8 thoughts on “Aloz flito”

    I didn’t get it.
    I had to re-read the title of this post a few times. I kept trying to read it in English.
    And I just didn’t get it.
    But my brain just did a sort of slow-motion-bilingual-shifting-of-gears.
    And I JUST got it.
    Now I can’t wipe the stupid grin off my face. =D
    Thanks, George.

  2. Don’tcha know that rice gets you constipated. Eso es lo que le hace falta a fifo. Un estreñimiento pa’ que se le revienten las tripas y sus dos anos.

  3. El chinito quele aloz flito, mien flito le Puelto Lico
    Mila que bonitos tiene
    La chinita los ojitos
    Cuando pase una mirada yo me tengo que poner rojito
    Yo me casare contigo
    En la iglesia de calton
    Porque yo te quiero mucho nena linda de mi corazn
    Si yo tuviera un palacio
    Alli tu serias la leina
    Porque tu me tienes loco
    China con esos ojitos lindos
    Tu me tienes hechizado
    Con ese cuerpito lindo
    Yo daria toda mi vida nena porque te quedes conmigo

    (El Gran Combo – Ojitos Chinitos)

  4. An enlarged version of Mao’s Little Red Book, it has big letters for people who are both going blind and senile, it was useless in the 60s never mind now. Please note the demented dude sports a new hair style most likely re-growth after chemo.

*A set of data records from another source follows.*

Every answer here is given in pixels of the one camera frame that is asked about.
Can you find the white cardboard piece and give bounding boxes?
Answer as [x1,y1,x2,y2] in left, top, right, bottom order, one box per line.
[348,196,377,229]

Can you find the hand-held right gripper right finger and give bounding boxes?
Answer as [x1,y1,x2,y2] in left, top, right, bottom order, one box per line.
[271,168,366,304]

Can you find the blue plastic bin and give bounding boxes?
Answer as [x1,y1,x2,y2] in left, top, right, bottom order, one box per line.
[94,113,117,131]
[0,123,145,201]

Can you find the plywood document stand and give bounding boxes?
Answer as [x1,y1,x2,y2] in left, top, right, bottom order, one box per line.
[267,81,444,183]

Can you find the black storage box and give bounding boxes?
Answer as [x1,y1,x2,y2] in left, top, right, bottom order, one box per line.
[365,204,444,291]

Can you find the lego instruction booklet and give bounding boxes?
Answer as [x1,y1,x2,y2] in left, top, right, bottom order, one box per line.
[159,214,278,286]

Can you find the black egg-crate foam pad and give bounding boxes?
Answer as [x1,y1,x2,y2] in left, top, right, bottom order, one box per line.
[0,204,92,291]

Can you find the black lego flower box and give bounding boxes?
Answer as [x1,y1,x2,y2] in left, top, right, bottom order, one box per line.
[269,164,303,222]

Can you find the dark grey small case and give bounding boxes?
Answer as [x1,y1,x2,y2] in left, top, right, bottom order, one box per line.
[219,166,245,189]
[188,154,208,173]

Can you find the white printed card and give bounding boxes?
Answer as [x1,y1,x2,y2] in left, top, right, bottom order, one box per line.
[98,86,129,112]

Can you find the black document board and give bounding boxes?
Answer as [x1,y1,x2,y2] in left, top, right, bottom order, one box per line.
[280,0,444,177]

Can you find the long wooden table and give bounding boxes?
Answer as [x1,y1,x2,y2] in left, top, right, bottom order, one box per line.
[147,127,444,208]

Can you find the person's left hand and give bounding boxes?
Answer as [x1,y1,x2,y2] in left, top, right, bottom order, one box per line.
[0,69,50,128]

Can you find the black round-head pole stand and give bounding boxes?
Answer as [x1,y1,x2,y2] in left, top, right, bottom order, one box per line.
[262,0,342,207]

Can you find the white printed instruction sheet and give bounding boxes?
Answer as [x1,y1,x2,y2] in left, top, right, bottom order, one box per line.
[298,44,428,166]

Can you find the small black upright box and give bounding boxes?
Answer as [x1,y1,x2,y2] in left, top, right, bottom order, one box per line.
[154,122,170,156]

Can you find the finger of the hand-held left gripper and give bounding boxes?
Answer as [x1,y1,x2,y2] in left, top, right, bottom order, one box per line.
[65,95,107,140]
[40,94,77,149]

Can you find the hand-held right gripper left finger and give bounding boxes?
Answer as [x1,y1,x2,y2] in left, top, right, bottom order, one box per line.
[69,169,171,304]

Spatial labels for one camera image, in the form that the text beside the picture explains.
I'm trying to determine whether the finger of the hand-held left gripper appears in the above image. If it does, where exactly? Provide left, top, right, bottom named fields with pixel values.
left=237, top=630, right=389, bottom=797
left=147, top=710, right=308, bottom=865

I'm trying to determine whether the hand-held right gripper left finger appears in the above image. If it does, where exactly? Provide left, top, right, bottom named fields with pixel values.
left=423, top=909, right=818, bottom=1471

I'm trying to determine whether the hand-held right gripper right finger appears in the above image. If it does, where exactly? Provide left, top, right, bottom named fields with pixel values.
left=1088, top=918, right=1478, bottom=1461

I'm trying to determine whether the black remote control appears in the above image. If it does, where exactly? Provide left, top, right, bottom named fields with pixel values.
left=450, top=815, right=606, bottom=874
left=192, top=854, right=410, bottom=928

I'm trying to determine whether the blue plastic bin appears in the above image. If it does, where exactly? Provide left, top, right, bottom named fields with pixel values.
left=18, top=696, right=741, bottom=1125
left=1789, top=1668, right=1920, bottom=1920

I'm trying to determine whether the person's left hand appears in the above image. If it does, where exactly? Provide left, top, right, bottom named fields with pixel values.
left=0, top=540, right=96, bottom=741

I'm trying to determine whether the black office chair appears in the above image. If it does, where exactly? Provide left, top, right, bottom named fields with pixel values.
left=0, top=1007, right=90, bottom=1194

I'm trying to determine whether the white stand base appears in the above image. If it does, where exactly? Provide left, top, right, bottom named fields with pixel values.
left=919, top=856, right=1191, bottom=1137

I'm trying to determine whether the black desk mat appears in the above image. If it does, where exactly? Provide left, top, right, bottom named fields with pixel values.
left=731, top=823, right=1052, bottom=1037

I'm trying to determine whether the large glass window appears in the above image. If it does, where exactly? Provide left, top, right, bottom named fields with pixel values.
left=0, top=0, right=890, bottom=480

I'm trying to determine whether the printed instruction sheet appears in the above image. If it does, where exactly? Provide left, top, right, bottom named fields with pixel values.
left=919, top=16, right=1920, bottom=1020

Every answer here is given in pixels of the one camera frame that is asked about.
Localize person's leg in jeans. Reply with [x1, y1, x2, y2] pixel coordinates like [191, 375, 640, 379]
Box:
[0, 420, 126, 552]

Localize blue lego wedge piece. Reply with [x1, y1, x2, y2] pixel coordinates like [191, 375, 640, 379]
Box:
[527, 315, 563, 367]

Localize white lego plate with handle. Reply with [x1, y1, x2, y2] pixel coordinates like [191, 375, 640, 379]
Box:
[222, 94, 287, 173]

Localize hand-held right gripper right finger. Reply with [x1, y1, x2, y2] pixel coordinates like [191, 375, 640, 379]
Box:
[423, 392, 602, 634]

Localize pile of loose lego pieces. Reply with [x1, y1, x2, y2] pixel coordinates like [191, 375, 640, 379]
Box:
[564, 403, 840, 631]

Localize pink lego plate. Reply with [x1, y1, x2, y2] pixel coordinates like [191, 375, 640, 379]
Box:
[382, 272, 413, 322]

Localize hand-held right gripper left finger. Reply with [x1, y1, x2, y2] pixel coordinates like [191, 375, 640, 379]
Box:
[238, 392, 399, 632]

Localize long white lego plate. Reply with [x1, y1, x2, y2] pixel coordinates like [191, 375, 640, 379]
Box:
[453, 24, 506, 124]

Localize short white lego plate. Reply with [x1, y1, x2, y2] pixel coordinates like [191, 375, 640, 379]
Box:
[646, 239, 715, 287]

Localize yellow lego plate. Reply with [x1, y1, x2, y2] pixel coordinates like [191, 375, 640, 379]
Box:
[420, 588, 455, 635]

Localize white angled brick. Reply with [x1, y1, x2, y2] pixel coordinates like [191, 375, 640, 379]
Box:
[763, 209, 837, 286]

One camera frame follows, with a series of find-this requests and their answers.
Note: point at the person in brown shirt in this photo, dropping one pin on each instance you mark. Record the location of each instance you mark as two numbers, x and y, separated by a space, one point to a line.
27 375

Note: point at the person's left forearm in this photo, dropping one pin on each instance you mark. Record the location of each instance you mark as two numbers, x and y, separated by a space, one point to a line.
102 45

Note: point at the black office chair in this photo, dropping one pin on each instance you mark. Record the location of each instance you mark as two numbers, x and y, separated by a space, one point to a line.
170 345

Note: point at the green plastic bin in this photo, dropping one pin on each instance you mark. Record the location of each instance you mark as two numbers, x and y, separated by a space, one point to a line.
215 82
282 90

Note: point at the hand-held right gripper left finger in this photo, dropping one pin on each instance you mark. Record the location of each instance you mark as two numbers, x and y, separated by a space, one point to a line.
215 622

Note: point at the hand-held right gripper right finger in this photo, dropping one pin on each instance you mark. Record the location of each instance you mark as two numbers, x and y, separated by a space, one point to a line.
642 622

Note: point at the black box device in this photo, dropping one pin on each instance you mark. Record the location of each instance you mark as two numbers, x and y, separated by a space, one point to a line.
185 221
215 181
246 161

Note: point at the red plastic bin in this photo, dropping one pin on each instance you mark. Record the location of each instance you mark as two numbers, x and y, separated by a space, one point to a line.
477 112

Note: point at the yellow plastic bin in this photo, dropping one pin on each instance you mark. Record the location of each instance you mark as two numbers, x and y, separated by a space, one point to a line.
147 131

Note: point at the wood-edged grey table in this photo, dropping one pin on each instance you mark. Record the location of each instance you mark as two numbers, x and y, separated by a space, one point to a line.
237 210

  5. There is something that just does not square off in the pictures posted by The Miami Herald. What is it?

  6. Looking at the good side an aging incompetent Castro,may more readily facilitate a crisis which would lead to positive change in Cuba…..

    BTW one should be careful not to antagonize Cuban Americans of Chinese ancestry…….

  7. A number of our family and friends escaped from Mao’s 1949 revolution to join up with relatives already living in Cuba, only to have Fidel’s revolution happen 10 years later. They may know better than most what life is like after “liberation.”

    Yes, some of the immigrants spoke Spanish with a Chinese accent — get over it, no need to ridicule it. A lot of Cubans speak Spanish with a heavy accent too, right?

    My mother-in-law spoke Spanish with a Chinese accent — so what — she still referred to Cuba as “Mi pais.” That’s where she got married, raised her family, and ran a successful business with her husband until the days following January 1, 1959.